Una hora después ésta me comunicaba que se había entregado a mí de la misma manera que se entregaba la protagonista de "La jovencita que amó a un vizconde".
Con ligerísimas variaciones siguió desarrollándose mi idilio con la mecanógrafa durante ocho meses; sucesivamente tuve que soportar que mi novia imitase a las apasionadas protagonistas de las novelas. "Una aventura en la calle de las Infantas", "Rízate la melena, Enriqueta"; "Reír, soñar, acatarrarse" y "Las corbatas voluptuosas".
A fines de septiembre, apareció una nueva novela de amor: "El vórtice de las pasiones". Luisita se apresuró a pedirme que se la comprase; se la compré; se la tragó en una noche, y como la protagonista del libro engañaba a su amante, Luisita comenzó a engañarme a partir del siguiente día.
Le rogué, le supliqué.
Luisita no me hizo caso.
Me arrastré por el suelo llorando y mendigando una fidelidad que necesitaba para seguir viviendo.
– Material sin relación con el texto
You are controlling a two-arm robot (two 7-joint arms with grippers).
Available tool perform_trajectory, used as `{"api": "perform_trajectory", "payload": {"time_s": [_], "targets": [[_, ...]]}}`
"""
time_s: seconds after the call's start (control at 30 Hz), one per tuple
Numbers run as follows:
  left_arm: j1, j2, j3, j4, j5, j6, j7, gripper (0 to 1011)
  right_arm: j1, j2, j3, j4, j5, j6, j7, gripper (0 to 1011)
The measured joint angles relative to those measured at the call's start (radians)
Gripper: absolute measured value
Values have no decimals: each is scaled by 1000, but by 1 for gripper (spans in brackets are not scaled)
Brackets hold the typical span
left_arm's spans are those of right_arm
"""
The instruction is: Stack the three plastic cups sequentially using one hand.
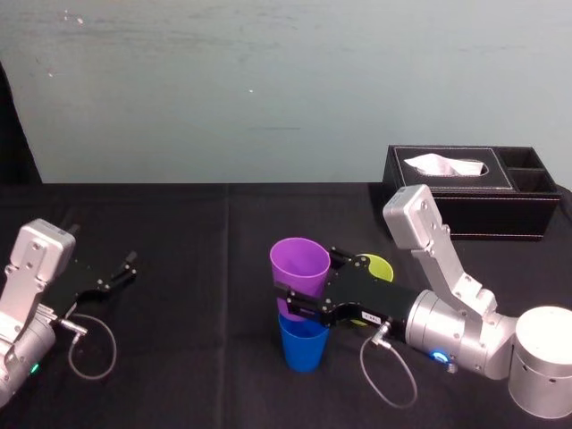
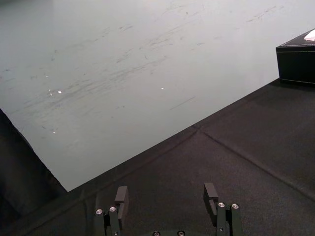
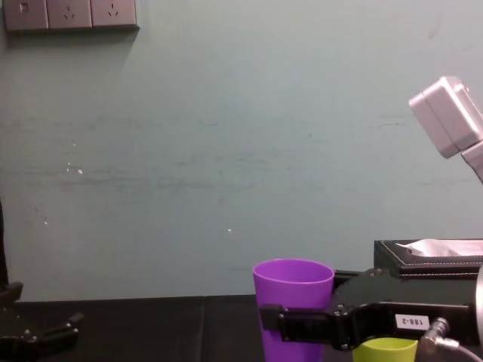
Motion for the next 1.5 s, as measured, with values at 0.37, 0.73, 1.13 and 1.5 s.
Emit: {"api": "perform_trajectory", "payload": {"time_s": [0.37,0.73,1.13,1.5], "targets": [[0,0,0,0,0,0,0,1000,-2,3,-4,11,10,-2,-4,742],[0,0,0,0,0,0,0,1000,-3,1,-11,27,7,-1,-14,742],[0,0,0,0,0,0,0,1000,-15,13,-8,8,5,7,-15,742],[0,0,0,0,0,0,0,1000,-22,28,-8,-7,3,43,-16,742]]}}
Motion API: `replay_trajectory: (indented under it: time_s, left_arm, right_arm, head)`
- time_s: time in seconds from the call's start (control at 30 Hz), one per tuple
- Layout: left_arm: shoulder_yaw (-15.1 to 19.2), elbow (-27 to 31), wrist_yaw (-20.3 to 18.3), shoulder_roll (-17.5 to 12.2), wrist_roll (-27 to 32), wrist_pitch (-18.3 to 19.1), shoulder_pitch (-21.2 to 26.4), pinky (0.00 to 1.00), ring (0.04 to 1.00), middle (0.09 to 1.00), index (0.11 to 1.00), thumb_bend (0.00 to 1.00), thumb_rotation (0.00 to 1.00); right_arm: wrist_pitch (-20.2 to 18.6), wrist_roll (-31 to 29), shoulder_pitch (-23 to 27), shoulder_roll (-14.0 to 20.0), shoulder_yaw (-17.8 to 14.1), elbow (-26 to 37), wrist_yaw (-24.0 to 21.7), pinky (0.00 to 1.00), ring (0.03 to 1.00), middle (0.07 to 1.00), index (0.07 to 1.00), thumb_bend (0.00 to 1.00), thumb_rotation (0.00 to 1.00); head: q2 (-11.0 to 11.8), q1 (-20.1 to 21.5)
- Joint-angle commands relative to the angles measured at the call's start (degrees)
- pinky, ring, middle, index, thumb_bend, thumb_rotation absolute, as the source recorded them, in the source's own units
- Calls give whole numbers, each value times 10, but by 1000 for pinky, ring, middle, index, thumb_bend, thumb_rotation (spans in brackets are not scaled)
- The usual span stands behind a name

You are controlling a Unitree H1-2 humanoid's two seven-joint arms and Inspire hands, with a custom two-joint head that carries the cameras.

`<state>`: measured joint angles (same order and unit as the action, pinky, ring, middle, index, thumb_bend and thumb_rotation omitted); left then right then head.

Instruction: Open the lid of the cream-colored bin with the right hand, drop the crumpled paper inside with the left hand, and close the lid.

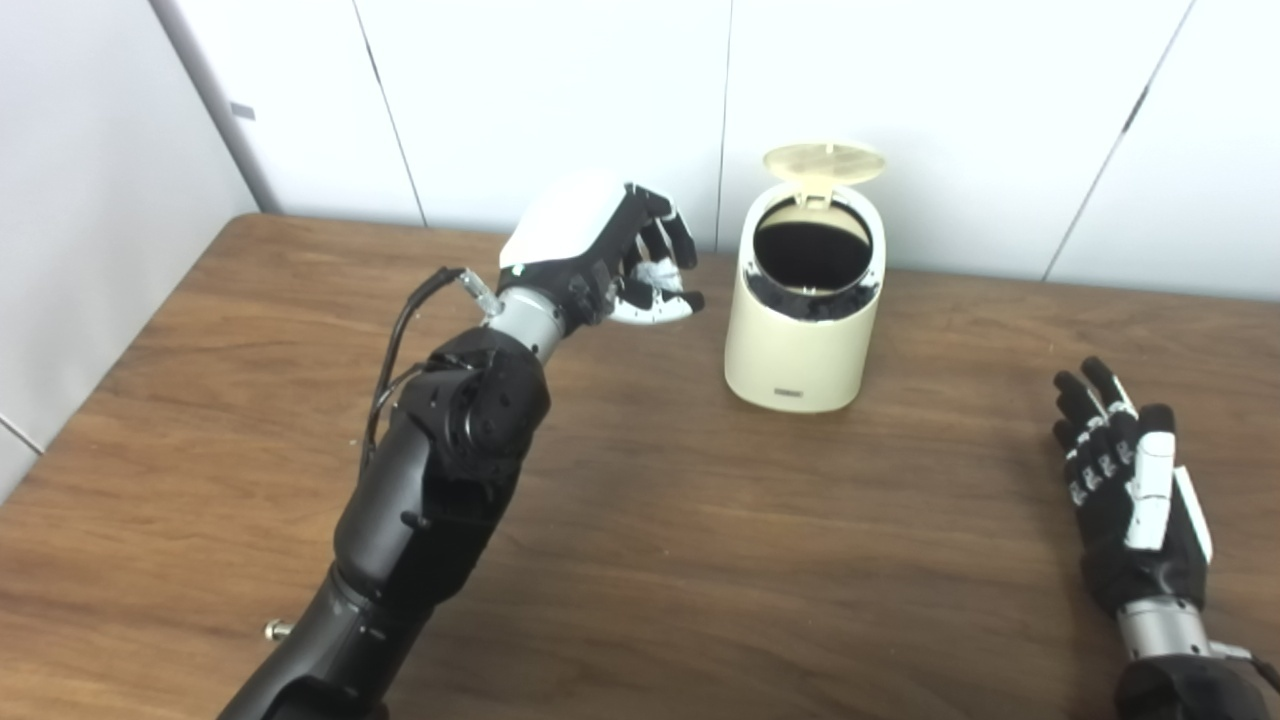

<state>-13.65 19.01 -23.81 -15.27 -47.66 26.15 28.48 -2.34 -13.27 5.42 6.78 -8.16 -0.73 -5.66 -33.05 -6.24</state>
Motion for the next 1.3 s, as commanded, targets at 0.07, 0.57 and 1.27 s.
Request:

Luisita volvió a desdeñarme.
Le juré que si no me amaba como antes me dispararía un balazo en la sien izquierda.
Luisita conservó su actitud despreciativa.
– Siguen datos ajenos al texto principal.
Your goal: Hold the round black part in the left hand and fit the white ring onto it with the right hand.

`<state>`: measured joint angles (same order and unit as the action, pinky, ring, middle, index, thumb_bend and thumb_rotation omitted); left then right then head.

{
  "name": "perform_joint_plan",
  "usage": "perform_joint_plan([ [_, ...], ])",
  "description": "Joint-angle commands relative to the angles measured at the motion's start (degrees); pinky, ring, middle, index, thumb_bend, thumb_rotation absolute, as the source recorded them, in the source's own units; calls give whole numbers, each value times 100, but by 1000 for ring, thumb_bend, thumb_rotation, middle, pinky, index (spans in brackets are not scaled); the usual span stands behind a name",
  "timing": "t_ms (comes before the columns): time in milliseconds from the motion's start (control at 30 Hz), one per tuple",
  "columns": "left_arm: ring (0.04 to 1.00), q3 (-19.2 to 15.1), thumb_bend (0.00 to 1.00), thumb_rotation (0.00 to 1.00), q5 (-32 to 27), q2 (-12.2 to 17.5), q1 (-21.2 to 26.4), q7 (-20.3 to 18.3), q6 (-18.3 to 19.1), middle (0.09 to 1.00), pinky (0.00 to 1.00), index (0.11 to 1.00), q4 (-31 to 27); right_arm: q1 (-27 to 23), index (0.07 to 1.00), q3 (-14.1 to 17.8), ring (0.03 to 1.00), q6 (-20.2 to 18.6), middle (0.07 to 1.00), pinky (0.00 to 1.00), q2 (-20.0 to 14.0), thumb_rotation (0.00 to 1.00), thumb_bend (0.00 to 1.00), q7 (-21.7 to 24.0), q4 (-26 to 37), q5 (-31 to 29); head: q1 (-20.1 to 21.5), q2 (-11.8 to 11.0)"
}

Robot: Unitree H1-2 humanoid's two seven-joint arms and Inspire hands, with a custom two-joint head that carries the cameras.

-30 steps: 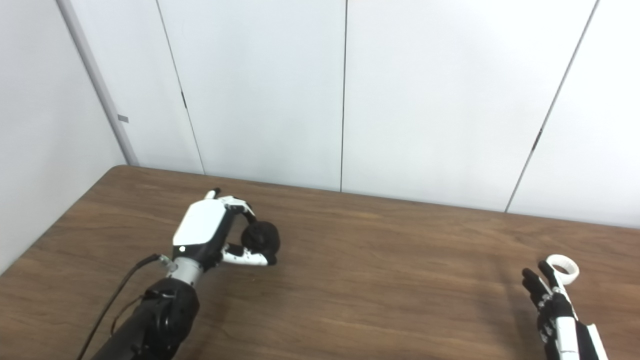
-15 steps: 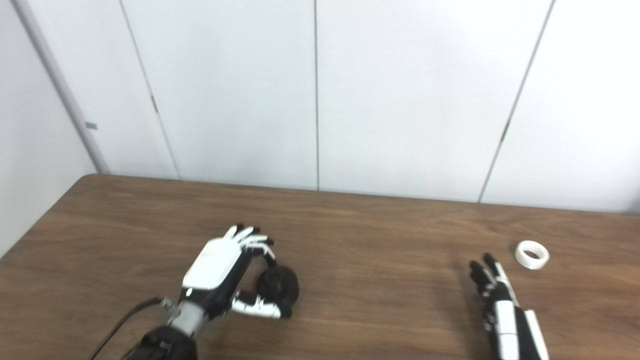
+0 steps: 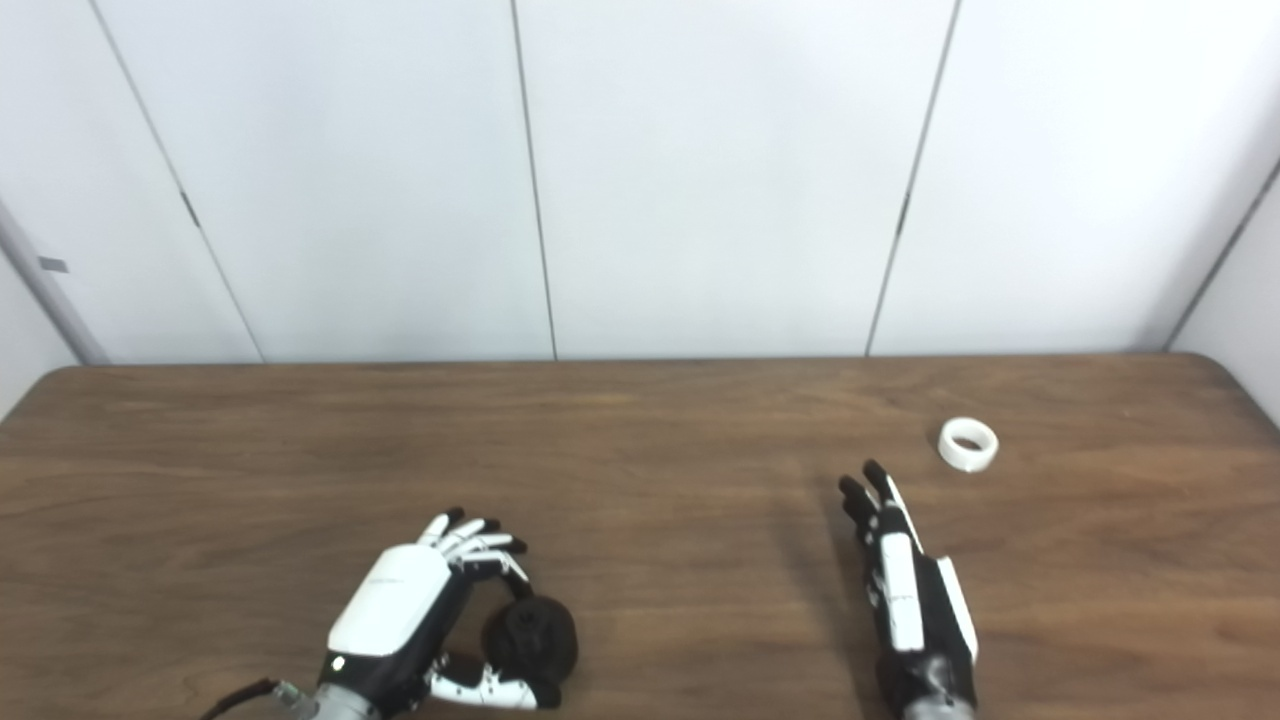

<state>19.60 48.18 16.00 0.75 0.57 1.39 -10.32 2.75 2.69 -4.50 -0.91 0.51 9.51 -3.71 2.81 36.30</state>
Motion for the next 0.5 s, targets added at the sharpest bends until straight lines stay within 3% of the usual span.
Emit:
perform_joint_plan([
  [0, 896, 3, 523, 53, 40, 30, -25, 75, -132, 793, 1000, 484, 74, -8, 971, -87, 963, -87, 915, 1000, 39, 1000, 585, 47, 144, 5, 12, 24],
  [467, 907, 182, 524, 52, 274, -114, -292, 357, -261, 808, 1000, 484, 350, 9, 955, -52, 960, -485, 910, 1000, -17, 993, 559, -71, 520, 54, 165, 277],
])
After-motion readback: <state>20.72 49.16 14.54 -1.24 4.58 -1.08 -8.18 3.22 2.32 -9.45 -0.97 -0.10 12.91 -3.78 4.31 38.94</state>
Le pedí por Dios, por los Santos y por sus muertos más queridos.
Luisita no me contestó siquiera.
Entonces alcé la manga de mi camisa, la doblé sobre el antebrazo y le aticé a mi novia doce bofetadas gigantescas, seguidas de seis puntapiés indescriptibles.
Y Luisita se colgó de mi garganta y me juró amor eterno.
Pero ya me había hartado de ella y se la cedí al dependiente de una guantería, que pintaba al temple de oído.
* * *
(1) A propósito de esto, podría citarse el caso de aquel fumista de Nueva York que, estando poniendo una chimenea en un tejado, se cayó a la calle. Claro que no tiene nada que ver con lo anterior, pero se podía citar ese caso.